Items from a data source
::::::

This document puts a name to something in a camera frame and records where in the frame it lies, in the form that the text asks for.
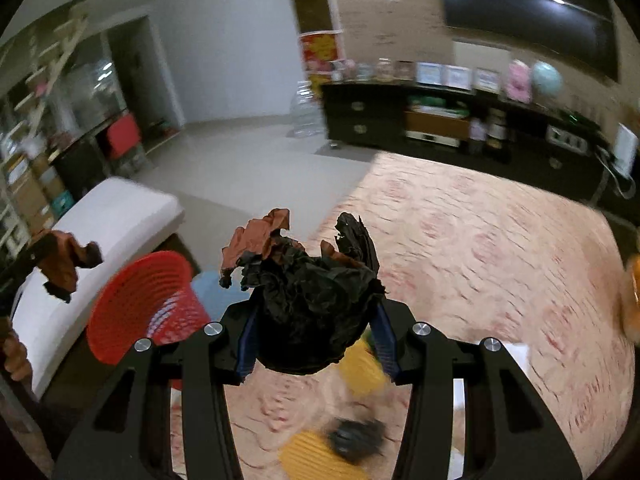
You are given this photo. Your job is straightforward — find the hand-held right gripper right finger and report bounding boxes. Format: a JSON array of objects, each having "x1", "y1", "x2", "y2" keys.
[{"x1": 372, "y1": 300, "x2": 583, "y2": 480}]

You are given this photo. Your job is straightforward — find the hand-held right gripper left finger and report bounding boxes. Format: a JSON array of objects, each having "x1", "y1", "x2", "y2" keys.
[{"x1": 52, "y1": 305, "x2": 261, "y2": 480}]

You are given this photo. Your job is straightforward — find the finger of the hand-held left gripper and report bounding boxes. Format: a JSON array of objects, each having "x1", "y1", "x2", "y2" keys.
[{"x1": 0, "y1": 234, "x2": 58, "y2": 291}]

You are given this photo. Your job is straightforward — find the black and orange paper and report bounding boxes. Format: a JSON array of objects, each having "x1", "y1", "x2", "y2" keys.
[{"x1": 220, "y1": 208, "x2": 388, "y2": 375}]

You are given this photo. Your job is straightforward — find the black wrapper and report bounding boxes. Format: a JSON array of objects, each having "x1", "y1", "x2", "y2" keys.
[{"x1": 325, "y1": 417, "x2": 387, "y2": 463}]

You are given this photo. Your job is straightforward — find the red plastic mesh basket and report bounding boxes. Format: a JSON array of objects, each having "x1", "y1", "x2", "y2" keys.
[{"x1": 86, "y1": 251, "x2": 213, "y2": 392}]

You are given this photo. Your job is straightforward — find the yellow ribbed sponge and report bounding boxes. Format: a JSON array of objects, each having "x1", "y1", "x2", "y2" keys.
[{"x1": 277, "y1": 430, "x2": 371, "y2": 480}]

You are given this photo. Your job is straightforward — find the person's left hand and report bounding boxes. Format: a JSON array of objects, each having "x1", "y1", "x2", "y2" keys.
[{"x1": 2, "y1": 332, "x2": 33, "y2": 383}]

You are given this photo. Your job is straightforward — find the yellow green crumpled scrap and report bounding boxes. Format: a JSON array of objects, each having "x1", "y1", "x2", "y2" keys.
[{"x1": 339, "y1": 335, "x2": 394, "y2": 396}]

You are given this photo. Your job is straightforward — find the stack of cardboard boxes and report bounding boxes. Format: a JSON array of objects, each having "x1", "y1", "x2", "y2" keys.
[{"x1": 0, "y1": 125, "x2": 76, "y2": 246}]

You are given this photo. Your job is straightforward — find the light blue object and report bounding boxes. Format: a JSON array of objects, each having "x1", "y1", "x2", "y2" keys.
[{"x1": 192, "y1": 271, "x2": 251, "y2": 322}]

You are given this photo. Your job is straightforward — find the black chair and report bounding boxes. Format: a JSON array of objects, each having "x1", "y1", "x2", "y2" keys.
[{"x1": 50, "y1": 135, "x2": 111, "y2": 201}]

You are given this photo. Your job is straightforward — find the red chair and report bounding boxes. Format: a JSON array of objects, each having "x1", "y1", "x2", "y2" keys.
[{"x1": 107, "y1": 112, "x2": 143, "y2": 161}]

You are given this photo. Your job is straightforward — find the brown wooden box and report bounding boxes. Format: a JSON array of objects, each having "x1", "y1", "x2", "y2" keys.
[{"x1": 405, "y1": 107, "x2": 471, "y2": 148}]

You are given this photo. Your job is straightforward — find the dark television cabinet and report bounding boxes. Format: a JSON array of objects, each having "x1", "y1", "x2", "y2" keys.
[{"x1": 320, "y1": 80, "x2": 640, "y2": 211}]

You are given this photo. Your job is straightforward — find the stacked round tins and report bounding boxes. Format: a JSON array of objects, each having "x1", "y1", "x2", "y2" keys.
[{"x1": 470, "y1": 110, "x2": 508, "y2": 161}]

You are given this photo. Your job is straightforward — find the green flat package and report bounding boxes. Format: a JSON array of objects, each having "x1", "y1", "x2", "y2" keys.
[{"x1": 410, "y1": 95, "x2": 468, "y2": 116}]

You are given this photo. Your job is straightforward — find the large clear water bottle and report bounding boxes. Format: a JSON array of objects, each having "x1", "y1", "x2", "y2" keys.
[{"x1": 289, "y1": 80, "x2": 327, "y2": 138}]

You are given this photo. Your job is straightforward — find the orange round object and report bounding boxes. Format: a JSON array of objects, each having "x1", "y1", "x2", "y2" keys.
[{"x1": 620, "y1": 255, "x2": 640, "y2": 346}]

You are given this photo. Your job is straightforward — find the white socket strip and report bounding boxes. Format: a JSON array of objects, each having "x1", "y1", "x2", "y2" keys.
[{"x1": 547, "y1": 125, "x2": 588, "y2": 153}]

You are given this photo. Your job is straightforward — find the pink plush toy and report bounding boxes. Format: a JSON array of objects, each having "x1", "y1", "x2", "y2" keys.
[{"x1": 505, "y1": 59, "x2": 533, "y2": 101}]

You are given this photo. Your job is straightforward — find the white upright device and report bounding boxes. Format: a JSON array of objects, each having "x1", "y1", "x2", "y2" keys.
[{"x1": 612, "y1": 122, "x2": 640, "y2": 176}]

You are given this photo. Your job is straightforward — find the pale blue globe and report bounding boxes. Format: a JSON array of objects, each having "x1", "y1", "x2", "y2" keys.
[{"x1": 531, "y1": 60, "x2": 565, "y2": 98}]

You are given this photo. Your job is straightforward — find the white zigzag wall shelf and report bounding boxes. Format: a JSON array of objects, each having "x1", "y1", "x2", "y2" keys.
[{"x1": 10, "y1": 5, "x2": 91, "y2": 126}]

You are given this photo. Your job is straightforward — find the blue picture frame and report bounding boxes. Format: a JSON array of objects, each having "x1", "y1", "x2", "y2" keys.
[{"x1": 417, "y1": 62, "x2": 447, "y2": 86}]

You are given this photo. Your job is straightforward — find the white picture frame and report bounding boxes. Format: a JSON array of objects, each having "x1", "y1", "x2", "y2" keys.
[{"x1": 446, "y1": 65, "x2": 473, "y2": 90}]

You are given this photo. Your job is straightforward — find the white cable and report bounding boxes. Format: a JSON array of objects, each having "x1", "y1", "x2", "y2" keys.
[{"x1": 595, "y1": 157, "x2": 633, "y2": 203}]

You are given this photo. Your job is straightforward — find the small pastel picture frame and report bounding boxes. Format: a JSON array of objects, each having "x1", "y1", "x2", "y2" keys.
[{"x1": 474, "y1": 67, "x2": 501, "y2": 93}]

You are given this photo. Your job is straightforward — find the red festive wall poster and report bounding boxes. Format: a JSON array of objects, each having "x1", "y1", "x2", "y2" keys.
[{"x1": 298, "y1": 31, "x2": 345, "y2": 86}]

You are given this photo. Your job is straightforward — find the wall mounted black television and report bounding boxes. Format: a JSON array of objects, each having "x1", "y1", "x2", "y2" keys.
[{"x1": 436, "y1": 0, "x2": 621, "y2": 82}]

::::::

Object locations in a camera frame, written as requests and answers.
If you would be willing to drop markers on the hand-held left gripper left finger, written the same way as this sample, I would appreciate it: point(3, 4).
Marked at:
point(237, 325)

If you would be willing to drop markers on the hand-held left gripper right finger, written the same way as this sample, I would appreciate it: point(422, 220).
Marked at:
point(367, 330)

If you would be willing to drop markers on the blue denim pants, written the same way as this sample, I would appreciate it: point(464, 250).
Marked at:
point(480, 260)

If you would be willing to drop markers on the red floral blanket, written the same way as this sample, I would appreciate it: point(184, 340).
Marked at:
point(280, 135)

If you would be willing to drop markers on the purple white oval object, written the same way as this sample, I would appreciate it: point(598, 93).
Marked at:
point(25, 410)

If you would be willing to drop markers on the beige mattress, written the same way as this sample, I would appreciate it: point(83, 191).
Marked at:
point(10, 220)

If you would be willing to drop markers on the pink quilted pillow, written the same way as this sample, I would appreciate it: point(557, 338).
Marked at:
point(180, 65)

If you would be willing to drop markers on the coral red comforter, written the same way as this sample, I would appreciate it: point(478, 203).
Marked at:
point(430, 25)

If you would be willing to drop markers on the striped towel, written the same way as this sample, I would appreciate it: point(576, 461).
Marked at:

::::::

What you are asked to do: What is needed is every line of the records above that contains the word "camera".

Reply to the task:
This document puts a name to something in a camera frame and records where in the frame it lies, in the form that the text asks for.
Object locations in a camera frame, written as requests and answers.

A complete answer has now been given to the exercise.